Stretchable silicon camera a step closer to artificial retina
Washington, Aug 7 : The human eye has inspired a new technology that is likely to push the limits of photography by producing vastly better images over a wider field of view.
The remarkable imaging device has been made possible by combining stretchable optoelectronics and biologically inspired design like the layout of the eye.
University of Illinois and Northwestern University researchers have developed a high-performance, hemispherical "eye" camera using an array of single-crystalline silicon detectors and electronics, configured in a stretchable, interconnected mesh.
The work opens new possibilities for advanced camera design. It also foreshadows artificial retinas for bionic eyes similar in concept to those in the movie "Terminator" and other popular science fiction.
"Conformally wrapping surfaces with stretchable sheets of optoelectronics provides a practical route for integrating well-developed planar device technologies onto complex curvilinear objects," said John Rogers, professor of materials science and engineering at Illinois, and co-author of the paper.
"This approach allows us to put electronics in places where we couldn't before," Rogers said. "We can now, for the first time, move device design beyond the flatland constraints of conventional wafer-based systems."
The camera's design is based on that of the human eye, which has a simple, single-element lens and a hemispherical detector.

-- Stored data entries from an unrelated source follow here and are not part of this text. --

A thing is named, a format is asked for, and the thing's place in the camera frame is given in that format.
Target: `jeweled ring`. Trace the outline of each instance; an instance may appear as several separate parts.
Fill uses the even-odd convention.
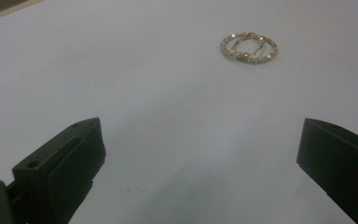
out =
[[[231,47],[231,49],[227,49],[227,44],[234,39],[236,39],[237,41],[234,43],[234,45]],[[255,51],[255,53],[237,52],[236,47],[240,44],[240,42],[249,40],[249,39],[255,39],[260,44],[260,47]],[[256,57],[257,52],[260,51],[261,49],[263,49],[265,47],[266,43],[271,46],[271,52],[266,56]],[[274,59],[278,53],[278,47],[274,43],[274,41],[272,41],[268,37],[258,35],[255,33],[242,33],[242,34],[229,35],[228,37],[223,39],[220,49],[228,57],[236,58],[236,59],[238,59],[242,62],[245,62],[245,63],[266,63],[266,62]]]

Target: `white surface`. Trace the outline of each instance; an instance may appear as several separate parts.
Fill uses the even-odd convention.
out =
[[[273,39],[250,65],[232,33]],[[100,117],[71,223],[353,223],[296,164],[304,118],[358,133],[358,1],[45,0],[0,19],[0,179]]]

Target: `metal ring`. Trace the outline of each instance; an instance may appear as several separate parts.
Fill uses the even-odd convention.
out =
[[[234,39],[237,39],[237,41],[234,43],[231,49],[227,49],[227,44]],[[249,39],[258,40],[260,43],[260,47],[255,51],[255,53],[237,52],[236,47],[240,44],[240,42]],[[271,52],[267,56],[255,57],[257,52],[260,51],[262,48],[264,48],[265,43],[269,44],[272,47]],[[244,63],[266,63],[274,59],[278,53],[278,47],[274,41],[272,41],[268,37],[258,35],[255,33],[242,33],[242,34],[229,35],[228,37],[223,39],[222,44],[220,45],[220,49],[226,56],[230,58],[235,58]]]

The camera integrates such a detector with a hemispherical cap and imaging lens, to yield a system with the overall size, shape and layout of the human eye.

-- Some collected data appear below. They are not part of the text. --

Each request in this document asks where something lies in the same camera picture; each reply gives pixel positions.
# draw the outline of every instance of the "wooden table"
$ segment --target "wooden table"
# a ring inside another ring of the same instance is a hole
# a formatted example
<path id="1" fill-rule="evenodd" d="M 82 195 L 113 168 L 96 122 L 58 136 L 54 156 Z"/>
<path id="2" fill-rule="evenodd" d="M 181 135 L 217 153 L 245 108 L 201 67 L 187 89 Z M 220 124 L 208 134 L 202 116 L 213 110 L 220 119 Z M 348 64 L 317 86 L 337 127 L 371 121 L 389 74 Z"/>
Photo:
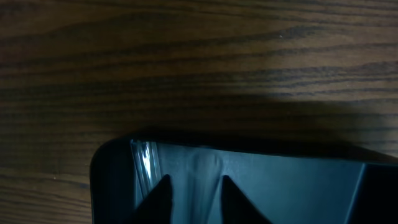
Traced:
<path id="1" fill-rule="evenodd" d="M 91 223 L 149 125 L 398 156 L 395 0 L 0 0 L 0 223 Z"/>

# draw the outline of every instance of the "dark wood grain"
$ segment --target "dark wood grain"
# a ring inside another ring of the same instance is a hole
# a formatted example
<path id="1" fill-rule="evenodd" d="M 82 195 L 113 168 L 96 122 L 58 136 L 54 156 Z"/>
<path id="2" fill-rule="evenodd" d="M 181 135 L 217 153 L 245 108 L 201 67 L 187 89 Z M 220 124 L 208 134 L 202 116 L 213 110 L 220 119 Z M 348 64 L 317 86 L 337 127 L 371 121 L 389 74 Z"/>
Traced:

Next, a prefabricated focal plane array and associated electronics - created by conventional planar processing - are transferred from a silicon wafer to the tensioned, drumhead membrane.

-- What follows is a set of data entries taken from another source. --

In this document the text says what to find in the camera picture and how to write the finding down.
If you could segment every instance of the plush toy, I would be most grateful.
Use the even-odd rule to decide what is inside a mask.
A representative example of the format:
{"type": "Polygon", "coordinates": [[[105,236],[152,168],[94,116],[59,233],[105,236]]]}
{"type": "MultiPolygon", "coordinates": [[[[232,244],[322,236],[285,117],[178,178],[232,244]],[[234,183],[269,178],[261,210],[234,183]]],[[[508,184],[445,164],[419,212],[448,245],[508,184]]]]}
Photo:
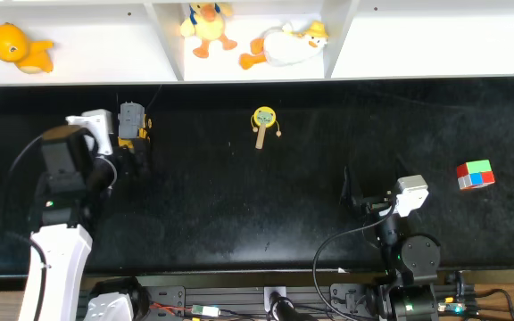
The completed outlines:
{"type": "Polygon", "coordinates": [[[253,55],[242,54],[239,64],[244,70],[248,70],[261,62],[268,62],[273,66],[303,62],[322,52],[327,39],[325,25],[320,21],[314,21],[302,34],[293,32],[292,25],[287,23],[282,29],[270,29],[263,37],[252,41],[253,55]]]}
{"type": "Polygon", "coordinates": [[[47,49],[53,48],[51,41],[31,41],[21,29],[11,23],[0,26],[0,59],[14,62],[19,70],[28,73],[53,71],[53,63],[47,49]]]}
{"type": "Polygon", "coordinates": [[[184,37],[193,35],[202,39],[202,45],[194,50],[194,54],[200,58],[210,56],[210,42],[219,40],[224,50],[231,50],[237,47],[237,42],[225,36],[225,21],[221,14],[230,17],[233,14],[231,6],[222,3],[191,3],[189,5],[190,15],[182,26],[180,32],[184,37]]]}

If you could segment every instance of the rubik's cube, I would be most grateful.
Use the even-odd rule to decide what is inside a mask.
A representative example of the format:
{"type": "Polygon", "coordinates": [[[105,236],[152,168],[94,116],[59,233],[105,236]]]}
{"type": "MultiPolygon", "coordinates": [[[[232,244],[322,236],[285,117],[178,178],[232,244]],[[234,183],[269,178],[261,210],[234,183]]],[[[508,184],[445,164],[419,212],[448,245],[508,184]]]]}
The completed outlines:
{"type": "Polygon", "coordinates": [[[460,190],[481,188],[495,183],[489,160],[470,161],[458,166],[457,180],[460,190]]]}

When the tension is released, the membrane returns to its original shape. This process compresses the focal plane array, causing specially designed electrical interconnects to delaminate from the rubber surface and form arcs, pinned on the ends by detector pixels.
These deformations accommodate strains associated with the planar to hemispherical transformation, without stressing the silicon, as confirmed by mechanics modelling performed by researchers at Northwestern.
The array package is then transfer printed to a matching hemispherical glass substrate. Attaching a lens and connecting the camera to external electronics completes the assembly. The camera has the size and shape of a human eye.
Over the last 20 years, many research groups have pursued electronic eye systems of this general type, but none has achieved a working camera.
"Optics simulations and imaging studies show that these systems provide a much broader field of view, improved illumination uniformity and fewer aberrations than flat cameras with similar imaging lenses," said Rogers, who also is a researcher at the Beckman Institute and at the university's Frederick Seitz Materials Research Laboratory.
These findings have been reported in Thursday's issue of Nature.